This expansive curatorial vision explores how museum collections can open space for new ways of reasoning. “In approaching the University’s collections outside conventional academic frameworks, I came to the idea of calling animal wisdom into account,” Martínez explains.
“Collections hold many narratives – historical, cultural, economic, material – and by bringing them into living knowledge systems, we’re able to dissolve the binary between the natural and the artificial. The visitor enters a kind of ecosystem, where objects and digital media exist without hierarchy, allowing the imagination to roam widely.”
The first of these entities is the velvet ant, which Martínez describes as “a wise being, a connoisseur of materials and renewable energies,” who represents radical adaptation — inspired by recent scientific studies into its uniquely light-absorbing structure, which could revolutionise solar technology. The flower, regarded as a “sun-fed intelligence,” symbolises perpetual renewal and adaptive creativity. The bird, inspired by Nobel Laureate Giorgio Parisi’s pioneering flocking studies, embodies “the power of collective intelligence — an emergent awareness that transcends individual cognition.”
‘Chus Martínez’s visionary approach champions arts' capacity to drive social change. Her exhibitions create space for exercising new connections and modes of awareness and encouraging meaningful dialogue across disciplines.’
Martínez adds: “At a time when fantasies of domination – technological or otherwise – threaten to upend our sense of equality, we urgently need spaces that train free thought. A relevant society is one where many forms of knowledge flourish, inspiring new languages for thinking and feeling together.”

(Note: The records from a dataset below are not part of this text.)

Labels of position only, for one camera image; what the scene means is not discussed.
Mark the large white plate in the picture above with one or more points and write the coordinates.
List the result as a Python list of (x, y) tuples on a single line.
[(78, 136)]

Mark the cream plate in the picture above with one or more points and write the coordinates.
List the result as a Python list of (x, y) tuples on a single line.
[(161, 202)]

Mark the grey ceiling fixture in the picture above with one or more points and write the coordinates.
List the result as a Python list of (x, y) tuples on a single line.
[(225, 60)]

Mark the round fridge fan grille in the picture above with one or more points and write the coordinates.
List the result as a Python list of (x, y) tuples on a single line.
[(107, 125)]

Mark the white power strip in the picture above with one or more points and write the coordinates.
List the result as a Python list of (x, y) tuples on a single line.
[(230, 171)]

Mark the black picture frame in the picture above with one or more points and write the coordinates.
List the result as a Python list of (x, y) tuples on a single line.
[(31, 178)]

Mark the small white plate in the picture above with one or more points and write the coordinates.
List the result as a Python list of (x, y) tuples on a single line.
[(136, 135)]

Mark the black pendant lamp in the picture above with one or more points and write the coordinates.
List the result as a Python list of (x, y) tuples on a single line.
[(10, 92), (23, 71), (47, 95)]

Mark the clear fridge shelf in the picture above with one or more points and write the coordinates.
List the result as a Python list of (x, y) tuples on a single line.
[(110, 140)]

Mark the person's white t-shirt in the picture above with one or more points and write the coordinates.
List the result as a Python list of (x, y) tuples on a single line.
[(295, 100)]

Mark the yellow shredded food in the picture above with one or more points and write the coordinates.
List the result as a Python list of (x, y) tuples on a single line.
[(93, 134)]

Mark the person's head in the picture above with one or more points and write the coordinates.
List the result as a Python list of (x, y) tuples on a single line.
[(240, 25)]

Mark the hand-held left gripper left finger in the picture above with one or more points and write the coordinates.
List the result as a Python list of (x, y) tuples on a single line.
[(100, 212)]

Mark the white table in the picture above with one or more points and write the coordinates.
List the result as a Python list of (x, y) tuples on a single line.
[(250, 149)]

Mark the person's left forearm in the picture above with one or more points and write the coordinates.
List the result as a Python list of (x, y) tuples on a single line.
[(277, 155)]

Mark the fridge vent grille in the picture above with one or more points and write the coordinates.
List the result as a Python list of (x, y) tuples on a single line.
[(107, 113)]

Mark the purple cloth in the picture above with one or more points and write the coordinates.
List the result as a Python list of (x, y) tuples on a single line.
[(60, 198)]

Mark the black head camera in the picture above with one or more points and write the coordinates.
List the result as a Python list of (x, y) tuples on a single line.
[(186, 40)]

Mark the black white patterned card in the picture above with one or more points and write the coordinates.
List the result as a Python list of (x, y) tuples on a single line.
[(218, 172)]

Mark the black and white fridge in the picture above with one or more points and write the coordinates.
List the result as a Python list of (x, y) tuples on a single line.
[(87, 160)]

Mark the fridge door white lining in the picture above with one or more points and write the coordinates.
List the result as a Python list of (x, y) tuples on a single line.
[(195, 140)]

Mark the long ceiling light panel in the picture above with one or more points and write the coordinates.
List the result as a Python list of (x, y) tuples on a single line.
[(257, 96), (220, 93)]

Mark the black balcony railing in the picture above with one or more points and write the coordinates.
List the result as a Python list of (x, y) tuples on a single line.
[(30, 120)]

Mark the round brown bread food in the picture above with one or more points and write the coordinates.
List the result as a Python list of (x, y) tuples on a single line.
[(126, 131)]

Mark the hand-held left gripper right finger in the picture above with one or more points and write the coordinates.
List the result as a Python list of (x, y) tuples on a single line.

Participating artists include: Adrian Mauriks, Agnieszka Polska, Alan Craiger-Smith, Alexa Karolinski & Ingo Niermann, Alexandra Copeland, Angela Goh, Ann Lislegaard, Anouk Tschanz, Anthony Romagnano, Barbara A Swarbrick, Benjamin Armstrong, Brent Harris, Carol Murphy, Daphne Mohajer va Pesaran, David Noonan, Derek Tumala, Din Matamoro, Eduardo Navarro, Gracia Haby & Louise Jennison, Harold Munkara, Heather B Swann, Helen Ganalmirriwuy Garrawurra, Helen Maudsley, Ian Wayne Abdullah, Inge King AM, Ingela Ihrman, Jane Jin Kaisen, Joan Jonas, John Pule, Josie Papialuk, Judith Pungkarta Inkamala, Julie Mensch, Kate Daw, Lauren Burrow, Liss Fenwick, Lorraine Jenyns, Malcolm Howie, Margaret Rarru Garrawurra, Marian Tubbs, Mel O’Callaghan, Mia Boe, Miles Howard-Wilks, Nabilah Nordin, Naomi Hobson, Noemi Pfister, Noriko Nakamura, Percy Grainger, Pippin Louise Drysdale, Rivane Neuenschwander & Cao Guimarães, Rosslyn Piggot, Rrikin Burarrwaŋa, Salvador Dalí, Taloi Havini, Tamara Henderson, Teelah George, Tessa Laird, and Tony Warburton.
Martínez has collaborated with exhibition designer Nguyen Le and graphic designer Ana Dominguez studio.
A series of publications, titled Art Museums Papers, authored by Chus Martínez, Laura Tripaldi, and Neha Cheksi will accompany the exhibition, offering further insights into its themes.
The exhibition will feature a vibrant public program featuring talks, performances and an opening weekend celebration with local and international artists on Friday 21 and Saturday 22 February 2026. Also built around the exhibition will be the Potter’s annual Interdisciplinary Forum under the theme of Intelligence on Saturday 9 May 2026.
This will be the second exhibition presented at the Potter since its re-opening in May 2025 following the acclaimed exhibition 65,000 Years: A Short History of Australian Art.